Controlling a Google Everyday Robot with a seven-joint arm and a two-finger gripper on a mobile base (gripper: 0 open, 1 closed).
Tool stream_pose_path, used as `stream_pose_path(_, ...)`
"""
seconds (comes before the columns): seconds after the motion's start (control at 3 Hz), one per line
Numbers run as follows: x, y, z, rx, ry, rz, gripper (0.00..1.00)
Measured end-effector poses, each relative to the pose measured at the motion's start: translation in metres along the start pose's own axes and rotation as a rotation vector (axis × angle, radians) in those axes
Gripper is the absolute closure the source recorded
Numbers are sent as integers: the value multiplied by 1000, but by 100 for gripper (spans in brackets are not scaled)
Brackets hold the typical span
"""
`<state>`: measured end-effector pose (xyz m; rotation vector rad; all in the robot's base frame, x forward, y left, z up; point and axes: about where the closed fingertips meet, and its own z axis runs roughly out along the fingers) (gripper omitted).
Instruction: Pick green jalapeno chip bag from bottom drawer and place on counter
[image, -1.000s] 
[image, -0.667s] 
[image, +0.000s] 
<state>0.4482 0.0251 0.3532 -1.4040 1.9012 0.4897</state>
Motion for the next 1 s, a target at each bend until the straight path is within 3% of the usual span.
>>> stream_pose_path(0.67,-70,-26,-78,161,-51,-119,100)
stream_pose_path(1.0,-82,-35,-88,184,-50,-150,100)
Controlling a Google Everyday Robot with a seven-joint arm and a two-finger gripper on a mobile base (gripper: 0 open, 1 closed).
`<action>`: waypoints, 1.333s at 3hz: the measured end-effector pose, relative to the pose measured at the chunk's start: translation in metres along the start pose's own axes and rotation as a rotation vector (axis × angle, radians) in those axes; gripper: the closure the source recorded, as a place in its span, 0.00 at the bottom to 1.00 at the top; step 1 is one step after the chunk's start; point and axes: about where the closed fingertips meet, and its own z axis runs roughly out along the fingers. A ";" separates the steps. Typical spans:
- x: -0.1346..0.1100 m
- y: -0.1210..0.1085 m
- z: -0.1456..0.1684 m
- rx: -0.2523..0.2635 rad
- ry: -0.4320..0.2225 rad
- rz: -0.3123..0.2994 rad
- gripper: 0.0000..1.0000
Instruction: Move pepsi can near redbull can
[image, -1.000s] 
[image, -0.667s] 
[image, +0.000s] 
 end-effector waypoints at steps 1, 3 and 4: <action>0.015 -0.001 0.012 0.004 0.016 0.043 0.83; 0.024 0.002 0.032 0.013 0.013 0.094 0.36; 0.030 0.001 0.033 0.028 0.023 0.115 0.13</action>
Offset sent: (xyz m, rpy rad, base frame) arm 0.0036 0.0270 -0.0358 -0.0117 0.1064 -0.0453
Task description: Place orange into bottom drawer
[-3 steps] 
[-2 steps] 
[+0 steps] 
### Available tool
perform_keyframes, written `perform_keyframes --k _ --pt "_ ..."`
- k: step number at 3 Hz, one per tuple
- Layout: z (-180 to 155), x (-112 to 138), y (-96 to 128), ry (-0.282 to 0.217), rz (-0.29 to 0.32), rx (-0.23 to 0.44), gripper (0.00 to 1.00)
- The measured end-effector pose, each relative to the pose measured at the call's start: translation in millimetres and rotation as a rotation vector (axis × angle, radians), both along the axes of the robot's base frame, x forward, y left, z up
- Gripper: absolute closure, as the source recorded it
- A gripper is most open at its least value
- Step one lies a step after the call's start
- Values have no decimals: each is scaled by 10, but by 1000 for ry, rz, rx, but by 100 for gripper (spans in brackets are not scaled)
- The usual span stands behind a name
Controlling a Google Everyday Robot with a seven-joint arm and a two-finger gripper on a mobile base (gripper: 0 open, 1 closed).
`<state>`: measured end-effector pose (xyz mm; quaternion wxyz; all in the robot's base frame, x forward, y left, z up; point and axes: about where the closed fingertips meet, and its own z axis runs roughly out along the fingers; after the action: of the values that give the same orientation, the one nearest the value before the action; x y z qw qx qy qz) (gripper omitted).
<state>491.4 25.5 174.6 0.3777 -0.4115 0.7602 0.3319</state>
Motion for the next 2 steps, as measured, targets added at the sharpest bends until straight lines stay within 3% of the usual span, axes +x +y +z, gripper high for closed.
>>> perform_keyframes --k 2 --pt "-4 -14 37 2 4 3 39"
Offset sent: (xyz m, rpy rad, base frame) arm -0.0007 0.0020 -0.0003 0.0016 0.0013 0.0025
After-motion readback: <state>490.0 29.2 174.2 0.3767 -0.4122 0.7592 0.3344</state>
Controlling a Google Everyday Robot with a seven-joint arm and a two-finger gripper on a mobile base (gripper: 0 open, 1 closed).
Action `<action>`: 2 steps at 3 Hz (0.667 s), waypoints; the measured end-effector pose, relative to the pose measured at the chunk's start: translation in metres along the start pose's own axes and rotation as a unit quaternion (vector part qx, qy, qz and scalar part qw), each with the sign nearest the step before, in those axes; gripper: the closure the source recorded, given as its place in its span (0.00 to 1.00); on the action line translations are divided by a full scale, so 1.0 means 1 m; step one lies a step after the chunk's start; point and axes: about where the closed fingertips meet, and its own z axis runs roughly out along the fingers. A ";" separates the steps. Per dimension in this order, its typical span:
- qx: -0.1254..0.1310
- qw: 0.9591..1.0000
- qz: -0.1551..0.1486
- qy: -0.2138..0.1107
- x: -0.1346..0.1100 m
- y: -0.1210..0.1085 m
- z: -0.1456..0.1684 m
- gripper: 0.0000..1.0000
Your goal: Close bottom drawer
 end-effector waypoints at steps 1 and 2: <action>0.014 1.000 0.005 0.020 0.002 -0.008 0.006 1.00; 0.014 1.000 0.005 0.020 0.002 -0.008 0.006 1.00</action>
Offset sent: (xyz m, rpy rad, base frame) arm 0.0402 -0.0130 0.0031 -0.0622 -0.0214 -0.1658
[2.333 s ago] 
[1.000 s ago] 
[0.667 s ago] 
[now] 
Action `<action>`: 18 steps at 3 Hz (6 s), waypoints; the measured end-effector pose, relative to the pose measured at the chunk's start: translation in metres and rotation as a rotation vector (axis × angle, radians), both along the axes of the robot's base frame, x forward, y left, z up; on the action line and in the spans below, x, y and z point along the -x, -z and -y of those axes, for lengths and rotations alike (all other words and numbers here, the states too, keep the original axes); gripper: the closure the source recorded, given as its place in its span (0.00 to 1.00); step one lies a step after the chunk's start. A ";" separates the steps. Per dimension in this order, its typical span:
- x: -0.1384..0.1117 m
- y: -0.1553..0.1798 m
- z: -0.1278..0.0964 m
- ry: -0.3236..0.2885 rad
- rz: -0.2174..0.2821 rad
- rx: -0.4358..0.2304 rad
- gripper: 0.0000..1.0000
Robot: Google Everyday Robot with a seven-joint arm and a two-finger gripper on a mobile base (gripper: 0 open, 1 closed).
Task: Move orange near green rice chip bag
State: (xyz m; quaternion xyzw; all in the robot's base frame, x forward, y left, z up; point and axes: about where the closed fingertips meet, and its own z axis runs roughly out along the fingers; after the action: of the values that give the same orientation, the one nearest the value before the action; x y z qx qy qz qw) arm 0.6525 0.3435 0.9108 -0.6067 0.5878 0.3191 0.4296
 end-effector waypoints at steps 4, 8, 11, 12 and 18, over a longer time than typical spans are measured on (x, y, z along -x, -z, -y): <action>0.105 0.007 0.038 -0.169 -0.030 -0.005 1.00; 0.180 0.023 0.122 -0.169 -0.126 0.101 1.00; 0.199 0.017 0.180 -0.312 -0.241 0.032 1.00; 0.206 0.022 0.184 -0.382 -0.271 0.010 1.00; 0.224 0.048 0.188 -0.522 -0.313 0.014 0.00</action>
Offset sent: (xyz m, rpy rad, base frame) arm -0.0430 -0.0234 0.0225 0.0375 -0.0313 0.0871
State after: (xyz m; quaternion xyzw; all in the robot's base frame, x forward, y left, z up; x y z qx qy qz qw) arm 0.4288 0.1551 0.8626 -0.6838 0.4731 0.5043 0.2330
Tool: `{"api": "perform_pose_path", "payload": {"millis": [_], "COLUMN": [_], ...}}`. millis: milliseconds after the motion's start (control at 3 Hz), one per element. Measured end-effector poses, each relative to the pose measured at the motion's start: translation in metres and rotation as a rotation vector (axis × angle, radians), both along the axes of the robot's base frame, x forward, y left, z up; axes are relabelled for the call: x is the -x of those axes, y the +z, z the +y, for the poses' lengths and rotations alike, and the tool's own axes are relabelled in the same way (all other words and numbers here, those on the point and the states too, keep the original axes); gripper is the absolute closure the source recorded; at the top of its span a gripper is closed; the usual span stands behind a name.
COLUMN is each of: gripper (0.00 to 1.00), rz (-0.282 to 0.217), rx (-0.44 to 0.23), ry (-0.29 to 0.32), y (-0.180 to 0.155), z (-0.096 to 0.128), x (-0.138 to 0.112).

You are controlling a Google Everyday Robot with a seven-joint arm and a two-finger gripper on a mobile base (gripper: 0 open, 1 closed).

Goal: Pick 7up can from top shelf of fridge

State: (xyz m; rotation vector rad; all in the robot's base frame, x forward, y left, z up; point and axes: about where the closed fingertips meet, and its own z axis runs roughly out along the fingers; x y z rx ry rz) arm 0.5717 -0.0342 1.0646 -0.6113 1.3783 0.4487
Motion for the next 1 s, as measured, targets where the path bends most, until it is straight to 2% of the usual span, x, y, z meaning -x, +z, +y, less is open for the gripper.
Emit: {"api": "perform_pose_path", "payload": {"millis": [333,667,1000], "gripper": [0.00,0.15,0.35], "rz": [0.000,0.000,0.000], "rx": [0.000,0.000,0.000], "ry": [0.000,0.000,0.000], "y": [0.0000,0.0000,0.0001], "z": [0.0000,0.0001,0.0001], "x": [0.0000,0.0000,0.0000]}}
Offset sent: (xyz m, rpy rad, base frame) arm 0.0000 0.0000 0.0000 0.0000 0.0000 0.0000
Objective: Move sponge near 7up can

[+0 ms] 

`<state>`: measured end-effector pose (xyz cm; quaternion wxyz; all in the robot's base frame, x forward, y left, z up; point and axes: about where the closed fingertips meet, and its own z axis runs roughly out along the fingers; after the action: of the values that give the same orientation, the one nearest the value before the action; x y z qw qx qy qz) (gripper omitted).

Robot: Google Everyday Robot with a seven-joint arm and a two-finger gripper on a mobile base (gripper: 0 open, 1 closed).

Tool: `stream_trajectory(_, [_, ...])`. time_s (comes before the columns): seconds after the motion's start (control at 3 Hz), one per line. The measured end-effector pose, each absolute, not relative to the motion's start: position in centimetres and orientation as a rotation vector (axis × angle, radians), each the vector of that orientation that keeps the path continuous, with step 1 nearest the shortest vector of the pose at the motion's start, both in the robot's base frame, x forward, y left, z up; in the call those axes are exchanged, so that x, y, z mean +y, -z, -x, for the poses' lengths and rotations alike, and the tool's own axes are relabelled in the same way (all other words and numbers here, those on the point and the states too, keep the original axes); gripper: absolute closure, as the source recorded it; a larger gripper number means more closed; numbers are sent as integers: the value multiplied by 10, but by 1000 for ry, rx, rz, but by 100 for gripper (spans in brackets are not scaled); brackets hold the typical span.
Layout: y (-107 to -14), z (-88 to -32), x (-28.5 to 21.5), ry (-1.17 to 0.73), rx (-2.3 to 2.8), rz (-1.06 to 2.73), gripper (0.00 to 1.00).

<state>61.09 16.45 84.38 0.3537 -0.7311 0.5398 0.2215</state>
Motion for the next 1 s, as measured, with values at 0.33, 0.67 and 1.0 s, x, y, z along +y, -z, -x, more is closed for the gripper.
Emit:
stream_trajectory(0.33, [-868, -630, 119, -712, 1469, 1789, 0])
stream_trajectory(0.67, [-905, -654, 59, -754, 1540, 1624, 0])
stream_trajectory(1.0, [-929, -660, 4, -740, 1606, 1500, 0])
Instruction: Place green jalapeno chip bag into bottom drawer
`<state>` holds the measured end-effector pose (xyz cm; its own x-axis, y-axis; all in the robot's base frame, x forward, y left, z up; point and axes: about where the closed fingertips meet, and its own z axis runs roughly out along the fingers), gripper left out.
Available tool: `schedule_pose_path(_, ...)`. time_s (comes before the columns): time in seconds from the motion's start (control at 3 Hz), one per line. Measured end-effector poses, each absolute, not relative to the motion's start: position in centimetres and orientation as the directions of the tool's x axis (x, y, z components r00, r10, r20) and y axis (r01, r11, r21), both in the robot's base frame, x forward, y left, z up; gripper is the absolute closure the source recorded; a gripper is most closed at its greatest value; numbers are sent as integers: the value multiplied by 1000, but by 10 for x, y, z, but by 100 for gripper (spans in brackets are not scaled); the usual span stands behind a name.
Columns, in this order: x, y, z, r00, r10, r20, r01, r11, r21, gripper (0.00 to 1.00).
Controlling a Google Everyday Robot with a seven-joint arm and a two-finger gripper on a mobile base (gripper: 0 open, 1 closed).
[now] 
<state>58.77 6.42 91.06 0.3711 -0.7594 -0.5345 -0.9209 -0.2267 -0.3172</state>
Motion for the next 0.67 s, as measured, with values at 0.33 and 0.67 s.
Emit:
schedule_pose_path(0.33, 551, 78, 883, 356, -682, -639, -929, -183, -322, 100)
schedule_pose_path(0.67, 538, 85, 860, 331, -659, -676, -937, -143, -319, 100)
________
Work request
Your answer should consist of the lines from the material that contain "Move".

Answer to this task
Instruction: Move pepsi can near redbull can
Task: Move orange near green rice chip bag
Objective: Move sponge near 7up can

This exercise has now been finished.